Galerie

Deborah Schamoni, Munich

Véronique Bourgoin, Manfred Pernice

Véronique Bourgoin

Vue d’exposition "Extented place" (Setareh Gallery, Dusseldorf)
Courtesy de l'artiste et Deborah Schamoni, Munich

Véronique Bourgoin

Vue d’exposition "Salon Cosmos " (Le 116, Montreuil) 
Courtesy de l'artiste et Deborah Schamoni, Munich

Manfred Pernice

briefkastenOrion (verlorener posten) 2015
boîte aux elttres, chaîne (8 mètres),trois chaises de jardin et un tabouret en plastique
dimensions adaptées au site

"Labyrinth of Time (Labyrinthe du temps)"

Dans le cadre de sa première participation à ART-O-RAMA, la galerie munichoise Deborah Schamoni est heureuse de présenter le travail de Véronique Bourgoin (née à Marseille, 1964), artiste française basée à Paris.

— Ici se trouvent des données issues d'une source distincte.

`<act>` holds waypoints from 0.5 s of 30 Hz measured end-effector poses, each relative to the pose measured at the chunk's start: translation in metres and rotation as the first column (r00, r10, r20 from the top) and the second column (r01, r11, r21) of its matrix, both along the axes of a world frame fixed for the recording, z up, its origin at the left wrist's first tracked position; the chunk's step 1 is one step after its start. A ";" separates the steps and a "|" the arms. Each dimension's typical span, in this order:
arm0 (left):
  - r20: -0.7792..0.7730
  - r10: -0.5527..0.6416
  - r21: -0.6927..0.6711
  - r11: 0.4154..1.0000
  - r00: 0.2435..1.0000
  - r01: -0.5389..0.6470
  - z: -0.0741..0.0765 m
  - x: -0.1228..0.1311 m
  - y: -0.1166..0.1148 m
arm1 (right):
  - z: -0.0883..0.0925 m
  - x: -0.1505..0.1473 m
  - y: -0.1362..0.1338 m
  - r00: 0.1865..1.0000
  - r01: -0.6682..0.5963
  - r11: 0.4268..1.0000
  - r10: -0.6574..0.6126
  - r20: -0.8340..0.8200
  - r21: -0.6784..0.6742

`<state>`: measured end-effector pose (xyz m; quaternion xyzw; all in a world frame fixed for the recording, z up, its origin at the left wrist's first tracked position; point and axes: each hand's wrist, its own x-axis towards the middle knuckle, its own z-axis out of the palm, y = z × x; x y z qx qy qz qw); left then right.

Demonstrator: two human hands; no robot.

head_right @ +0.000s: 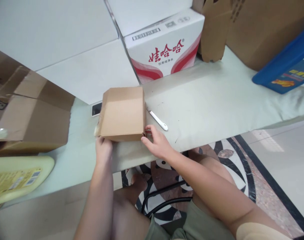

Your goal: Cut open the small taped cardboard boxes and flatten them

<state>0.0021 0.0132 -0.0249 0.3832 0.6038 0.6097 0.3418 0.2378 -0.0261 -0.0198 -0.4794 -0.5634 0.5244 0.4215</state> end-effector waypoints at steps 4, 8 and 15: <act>-0.010 0.195 -0.113 0.974 0.981 -0.195 0.005 0.007 0.000 | -0.003 0.001 -0.001 0.994 -0.035 0.998 0.029 0.103 0.054; 0.198 0.038 -0.016 0.999 0.979 -0.036 0.007 0.016 0.002 | -0.003 0.000 -0.003 0.974 -0.089 0.987 0.059 0.217 0.135; 0.337 0.031 -0.021 0.999 0.941 -0.026 0.009 0.005 0.001 | -0.004 -0.001 -0.002 0.972 -0.044 0.989 0.009 0.237 0.143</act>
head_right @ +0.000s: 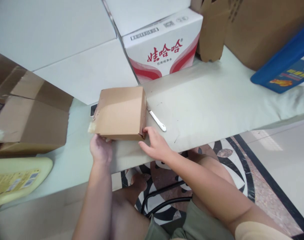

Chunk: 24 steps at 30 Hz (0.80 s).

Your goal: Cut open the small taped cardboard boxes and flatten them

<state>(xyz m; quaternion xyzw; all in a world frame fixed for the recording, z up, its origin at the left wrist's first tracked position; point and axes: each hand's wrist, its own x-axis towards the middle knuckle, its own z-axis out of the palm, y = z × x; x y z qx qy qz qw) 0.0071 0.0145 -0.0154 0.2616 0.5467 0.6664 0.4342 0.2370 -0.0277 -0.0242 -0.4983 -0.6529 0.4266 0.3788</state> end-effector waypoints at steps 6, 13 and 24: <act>0.041 -0.009 0.056 0.998 0.999 0.007 0.008 -0.003 -0.006 | -0.003 0.002 0.003 0.998 0.056 0.998 -0.056 -0.036 0.007; -0.033 0.091 0.026 0.996 0.995 -0.090 0.006 0.001 -0.001 | -0.002 0.002 0.003 0.998 0.055 0.998 -0.055 -0.024 -0.001; 0.132 0.065 -0.096 0.994 0.989 -0.052 0.024 -0.001 -0.005 | -0.001 0.002 0.003 0.995 0.098 0.995 -0.098 -0.035 -0.008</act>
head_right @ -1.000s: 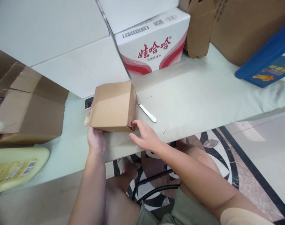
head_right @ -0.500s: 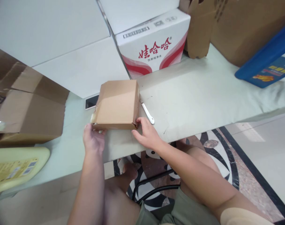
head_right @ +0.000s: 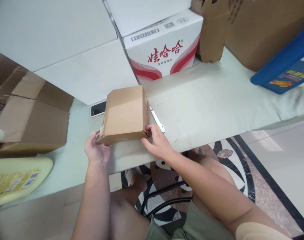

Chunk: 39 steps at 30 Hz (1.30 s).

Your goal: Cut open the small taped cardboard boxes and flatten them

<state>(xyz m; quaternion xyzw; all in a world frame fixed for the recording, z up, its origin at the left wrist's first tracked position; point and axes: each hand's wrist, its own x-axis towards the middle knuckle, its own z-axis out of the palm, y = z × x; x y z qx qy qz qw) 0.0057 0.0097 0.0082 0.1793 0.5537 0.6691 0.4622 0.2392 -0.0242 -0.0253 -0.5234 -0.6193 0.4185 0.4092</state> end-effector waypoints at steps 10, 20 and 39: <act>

S’inscrivant dans la continuité de sa démarche artistique et de son travail portant à la fois sur la photographie et l’installation, Véronique Bourgoin propose de créer une installation faite sur mesure pour le salon intitulée "Labyrinth of Time (Labyrinthe du temps)". Une installation qui ouvrira un dialogue entre son travail et celui de Manfred Pernices et son installation briefkastenOrion (verlorener posten) 2015.

Inspirée de sa propre réalité, Bourgoin met en scène le "salon" comme une métaphore, un lieu de communication et d’échanges.
"Tel un décor de film, j’ai rendu mon "salon" transportable et métamorphosable, à travers une installation qui, à la manière d’un grand collage photographique, juxtapose des univers en mêlant œuvres, objets, pour ouvrir un voyage à la fois poétique, historique et interroger le spectateur sur la place et le rôle de l’art ainsi que sur l’évolution de l’espace de communication dans notre quotidien, dans nos vies."

"Véronique Bourgoin imagine des salons de collectionneurs mêlant ses propres images parfois à celles d’autres artistes. L’enseignement de ces installations ? La qualité d’une image dépend d’un environnement, d’une culture, d’un contexte. Elle dit beaucoup sur celui qui la manipule. Elle nourrit le regard, le dialogue" (extrait de l’article de Michel Guerrin, Le Monde, septembre 2014).